The trail started out narrow, and it didn't get any wider. The thorny trees pressed so close on either side that I had to give Geezer extra rein so he could follow directly behind Electrum. The path wasn't wide enough for the horses to walk side by side. At times the trail seemed too narrow for even one horse. My knees and thighs got stuck a number of times. The thorns reached right out to prick me whenever they could-or so it seemed.
It was damn slow riding. I had to keep looking back to make sure that the line to Geezer didn't get tangled in the trees when the path jigged right or left-every couple of minutes. And I had to keep looking ahead because my danger sense wouldn'
t let up. I could trust Electrum to pick his way along the path, but there might be other threats. Holding a compass heading was impossible. I hoped that the briar patch wouldn't go on forever.
Still, the thorns were only a nuisance, even though some of them were more than four inches long. The danger came when we reached the first clearing.
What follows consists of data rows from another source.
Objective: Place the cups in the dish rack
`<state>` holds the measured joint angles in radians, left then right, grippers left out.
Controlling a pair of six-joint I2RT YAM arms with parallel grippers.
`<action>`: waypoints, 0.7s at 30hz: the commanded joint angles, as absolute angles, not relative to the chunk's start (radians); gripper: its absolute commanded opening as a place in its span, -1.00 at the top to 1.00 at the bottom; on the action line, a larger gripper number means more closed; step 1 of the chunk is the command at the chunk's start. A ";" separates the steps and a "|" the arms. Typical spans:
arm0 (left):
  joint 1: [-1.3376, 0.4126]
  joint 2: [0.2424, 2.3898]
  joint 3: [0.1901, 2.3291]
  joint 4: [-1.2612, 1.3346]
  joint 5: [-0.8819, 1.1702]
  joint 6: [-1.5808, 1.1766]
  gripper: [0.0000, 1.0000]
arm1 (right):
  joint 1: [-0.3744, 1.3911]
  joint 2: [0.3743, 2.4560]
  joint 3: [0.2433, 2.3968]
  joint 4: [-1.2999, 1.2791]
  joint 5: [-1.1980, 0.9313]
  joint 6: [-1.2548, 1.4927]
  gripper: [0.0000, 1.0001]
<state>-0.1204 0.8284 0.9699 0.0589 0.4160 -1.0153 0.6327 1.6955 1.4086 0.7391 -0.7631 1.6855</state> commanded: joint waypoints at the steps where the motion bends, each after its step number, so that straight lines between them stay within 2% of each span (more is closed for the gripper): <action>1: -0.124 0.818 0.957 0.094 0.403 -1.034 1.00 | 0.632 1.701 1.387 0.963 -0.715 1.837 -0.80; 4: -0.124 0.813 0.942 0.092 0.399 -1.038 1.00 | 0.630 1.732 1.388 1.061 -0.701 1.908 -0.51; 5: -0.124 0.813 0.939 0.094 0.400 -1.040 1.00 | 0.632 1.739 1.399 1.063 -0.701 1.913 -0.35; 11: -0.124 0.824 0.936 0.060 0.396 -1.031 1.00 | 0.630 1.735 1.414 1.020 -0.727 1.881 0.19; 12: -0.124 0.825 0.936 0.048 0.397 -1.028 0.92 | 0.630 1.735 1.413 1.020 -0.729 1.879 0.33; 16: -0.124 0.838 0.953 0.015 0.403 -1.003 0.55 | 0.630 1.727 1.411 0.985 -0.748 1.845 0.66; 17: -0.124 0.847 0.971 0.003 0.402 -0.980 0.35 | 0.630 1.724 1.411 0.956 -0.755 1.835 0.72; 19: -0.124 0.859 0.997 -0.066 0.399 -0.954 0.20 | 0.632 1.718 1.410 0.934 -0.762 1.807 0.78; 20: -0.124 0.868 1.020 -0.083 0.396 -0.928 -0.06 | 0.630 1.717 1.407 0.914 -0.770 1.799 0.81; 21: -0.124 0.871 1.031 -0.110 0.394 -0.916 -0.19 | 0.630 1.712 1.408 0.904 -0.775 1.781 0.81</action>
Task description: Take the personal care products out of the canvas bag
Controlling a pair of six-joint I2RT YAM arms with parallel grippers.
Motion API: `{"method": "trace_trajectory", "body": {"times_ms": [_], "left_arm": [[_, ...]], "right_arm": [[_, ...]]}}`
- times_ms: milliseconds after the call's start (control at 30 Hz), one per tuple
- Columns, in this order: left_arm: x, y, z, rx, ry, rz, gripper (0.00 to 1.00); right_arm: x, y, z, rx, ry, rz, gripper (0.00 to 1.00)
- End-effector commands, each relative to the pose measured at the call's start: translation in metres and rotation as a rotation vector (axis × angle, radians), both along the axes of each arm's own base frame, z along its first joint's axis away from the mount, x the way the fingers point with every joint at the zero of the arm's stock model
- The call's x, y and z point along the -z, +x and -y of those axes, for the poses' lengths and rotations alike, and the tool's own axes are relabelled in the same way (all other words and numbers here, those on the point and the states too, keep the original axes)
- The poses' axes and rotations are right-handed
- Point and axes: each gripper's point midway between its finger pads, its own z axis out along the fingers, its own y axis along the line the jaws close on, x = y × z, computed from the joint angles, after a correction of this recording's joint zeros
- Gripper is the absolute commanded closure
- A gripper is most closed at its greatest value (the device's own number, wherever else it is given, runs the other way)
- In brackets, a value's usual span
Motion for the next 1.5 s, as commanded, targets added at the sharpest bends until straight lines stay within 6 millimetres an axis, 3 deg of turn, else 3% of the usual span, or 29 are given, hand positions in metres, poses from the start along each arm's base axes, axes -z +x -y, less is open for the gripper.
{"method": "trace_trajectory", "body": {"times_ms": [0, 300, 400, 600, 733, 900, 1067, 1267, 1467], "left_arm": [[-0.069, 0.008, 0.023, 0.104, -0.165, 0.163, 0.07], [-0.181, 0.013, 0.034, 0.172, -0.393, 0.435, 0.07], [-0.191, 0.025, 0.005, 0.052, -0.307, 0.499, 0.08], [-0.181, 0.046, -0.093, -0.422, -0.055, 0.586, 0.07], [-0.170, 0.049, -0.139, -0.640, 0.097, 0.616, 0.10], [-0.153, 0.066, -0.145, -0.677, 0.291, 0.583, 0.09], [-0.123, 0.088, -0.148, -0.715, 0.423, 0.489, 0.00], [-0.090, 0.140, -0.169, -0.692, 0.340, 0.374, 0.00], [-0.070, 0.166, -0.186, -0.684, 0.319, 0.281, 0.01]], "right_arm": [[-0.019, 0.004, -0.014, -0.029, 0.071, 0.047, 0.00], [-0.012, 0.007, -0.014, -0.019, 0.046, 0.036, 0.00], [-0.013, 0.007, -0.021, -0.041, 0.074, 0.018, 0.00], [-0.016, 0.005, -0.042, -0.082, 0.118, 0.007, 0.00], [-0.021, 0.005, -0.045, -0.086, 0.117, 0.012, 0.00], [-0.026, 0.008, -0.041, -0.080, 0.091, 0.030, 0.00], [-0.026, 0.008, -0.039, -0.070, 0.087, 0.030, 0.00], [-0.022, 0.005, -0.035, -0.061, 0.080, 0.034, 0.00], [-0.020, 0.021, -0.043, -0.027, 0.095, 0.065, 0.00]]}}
Twelve (count 'em folks, twelve) naked women were standing in a short arc near the far side of the clearing. Call it a sampler of feminine pulchritude: complexions ranging from the pure white of elvish skin to a deep swarthiness (but no blacks); hair colors from white-blond through red to chestnut and a deep black that was almost the blue of Superman's hair in the comics; figures stretching from the barely nubile budding of adolescence to one woman with the most exaggerated dimensions I could imagine. And no matter the size, all of the breasts were firm and jutting, like the best that plastic surgery and the photographer's airbrush could manage in tandem. The smiles of the ladies seemed right out of the finals of any major beauty pageant. Their skin was uniformly perfect, their hair fit for Madison Avenue. Twelve beauties-any one of them was enough to raise an erection on a dead man. And I wasn't dead.
I reined in Electrum while my danger sense went into extra innings, banging my head back and forth like the clapper on a church bell on Easter morning.
Maybe I was a card-carrying Hero, but I wasn't stupid. Even if it hadn't been for the location and the forty-degree temperature, I would have guessed that there was something rotten about this presentation. I also knew that the safe course was to turn around and head back to the creek and find another route before I found myself up that creek without the proverbial paddle.
But I couldn't waste that much time, not when I could expect any route north to be defended against me. I clucked softly and Electrum moved a few steps forward. Then he stopped again. He's a smart horse.
"Ladies," I said. It came out a little cracked, so I cleared my throat. " 'Had we but world enough and time, This coyness'…" I stopped. The ladies had started walking slowly toward me, strutting, parading their, ah, virtues. They didn't seem interested in my weak attempt at humor. That's always my luck.